And yet the fund is know for its calm amid biotech storms, outperforming its competitors--and the benchmark S&P 500--with its eclectic ability to choose both tiny fledgling scientific firms and household names in the drug industry.
Such flexibility has helped the fund top the S&P index by 23 percentage points in the last three years and by more than 11 percentage points in the last five, according to Morningstar.
This year, however, has been a different story. The fund is down an ugly 25 percent, better than its category peers but trailing the S&P by nearly 5 percentage points, Morningstar data show.
"It was just a miserable quarter," Isaly said shortly after wrapping up the year's first nine months.

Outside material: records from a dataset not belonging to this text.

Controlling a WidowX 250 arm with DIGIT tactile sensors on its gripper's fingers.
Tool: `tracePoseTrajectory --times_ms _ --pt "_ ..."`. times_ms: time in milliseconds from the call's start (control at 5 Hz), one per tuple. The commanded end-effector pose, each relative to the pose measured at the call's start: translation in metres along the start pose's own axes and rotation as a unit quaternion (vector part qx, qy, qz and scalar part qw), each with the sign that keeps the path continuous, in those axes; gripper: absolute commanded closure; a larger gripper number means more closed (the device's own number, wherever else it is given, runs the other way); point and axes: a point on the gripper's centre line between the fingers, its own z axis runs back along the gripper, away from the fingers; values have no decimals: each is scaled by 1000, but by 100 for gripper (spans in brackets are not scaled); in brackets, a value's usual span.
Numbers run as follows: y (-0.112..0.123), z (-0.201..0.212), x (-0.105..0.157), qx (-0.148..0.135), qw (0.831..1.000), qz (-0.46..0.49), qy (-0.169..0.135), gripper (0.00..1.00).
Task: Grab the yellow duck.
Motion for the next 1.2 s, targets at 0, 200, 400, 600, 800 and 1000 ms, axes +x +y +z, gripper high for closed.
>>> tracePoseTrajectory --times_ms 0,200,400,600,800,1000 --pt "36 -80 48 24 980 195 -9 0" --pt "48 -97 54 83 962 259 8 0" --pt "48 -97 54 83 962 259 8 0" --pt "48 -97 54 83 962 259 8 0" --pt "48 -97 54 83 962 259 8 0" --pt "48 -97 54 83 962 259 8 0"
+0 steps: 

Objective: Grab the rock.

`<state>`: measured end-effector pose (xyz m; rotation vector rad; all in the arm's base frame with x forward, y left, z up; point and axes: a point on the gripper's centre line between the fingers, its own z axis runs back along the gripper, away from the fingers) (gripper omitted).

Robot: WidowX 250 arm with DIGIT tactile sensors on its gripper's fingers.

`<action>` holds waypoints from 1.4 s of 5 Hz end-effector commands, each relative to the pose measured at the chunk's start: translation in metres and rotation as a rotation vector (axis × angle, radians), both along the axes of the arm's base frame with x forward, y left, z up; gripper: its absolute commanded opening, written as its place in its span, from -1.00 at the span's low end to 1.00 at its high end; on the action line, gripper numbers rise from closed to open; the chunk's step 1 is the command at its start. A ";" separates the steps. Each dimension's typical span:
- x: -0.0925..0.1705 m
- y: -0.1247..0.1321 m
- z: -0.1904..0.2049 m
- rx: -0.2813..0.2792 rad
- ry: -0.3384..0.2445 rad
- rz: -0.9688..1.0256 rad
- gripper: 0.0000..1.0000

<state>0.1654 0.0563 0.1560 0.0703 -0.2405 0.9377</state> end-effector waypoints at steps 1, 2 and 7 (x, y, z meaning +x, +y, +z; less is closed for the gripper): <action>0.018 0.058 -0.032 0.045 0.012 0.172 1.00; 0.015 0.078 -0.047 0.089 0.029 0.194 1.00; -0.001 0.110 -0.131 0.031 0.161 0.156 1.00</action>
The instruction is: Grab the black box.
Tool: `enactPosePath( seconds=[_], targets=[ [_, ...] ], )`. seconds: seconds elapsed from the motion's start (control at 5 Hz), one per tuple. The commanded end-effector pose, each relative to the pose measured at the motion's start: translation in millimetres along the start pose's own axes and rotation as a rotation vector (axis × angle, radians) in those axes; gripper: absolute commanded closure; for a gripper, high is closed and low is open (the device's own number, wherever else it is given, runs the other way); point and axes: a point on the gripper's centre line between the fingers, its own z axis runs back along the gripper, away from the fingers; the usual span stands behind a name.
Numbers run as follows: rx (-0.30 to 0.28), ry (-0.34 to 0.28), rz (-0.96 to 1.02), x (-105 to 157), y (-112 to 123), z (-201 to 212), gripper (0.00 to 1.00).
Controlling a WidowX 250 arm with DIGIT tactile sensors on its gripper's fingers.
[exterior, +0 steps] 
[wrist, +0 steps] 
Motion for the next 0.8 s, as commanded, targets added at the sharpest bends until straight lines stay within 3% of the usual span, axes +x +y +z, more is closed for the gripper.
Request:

The fourth quarter's early days brought no relief for the sector, either.
When Transkaryotic Therapies last week cut its third-quarter sales estimates and reported its enzyme-replacement therapy won't get Food and Drug Administration approval until at least early next year, its stock plummeted more than 60 percent.
The Amex Biotech-Pharmaceutical Index soared above 103 in February, bottomed in July at 63 and climbed back to 83 in August before settling at 71.95 on Thursday.
How does Isaly gain perspective amid the chaos? It sounds corny to simply say he focuses on the long run and doesn't get sidetracked by near-term ups and downs.
Corny, that is, until you meet the man.
Paralyzed in a high school wrestling match and confined to a wheelchair for all of his more than 30-year career, a casual observer might conclude that a passion for finding a scientific advancement that would make him walk again is what drives his investing mind.
The passion is certainly there. He and his team at OrbiMed Advisors Inc. in New York (Eaton Vance distributes the health fund) meet on weekends just to stay abreast of all their investment ideas. Due diligence is such a priority that turnover in the fund is relatively low.
But ask him what motivates the fervor behind the fund, and you hear a pretty mundane explanation. Working for an investment firm early in his career, a pharmaceutical analyst position opened up and he grabbed it.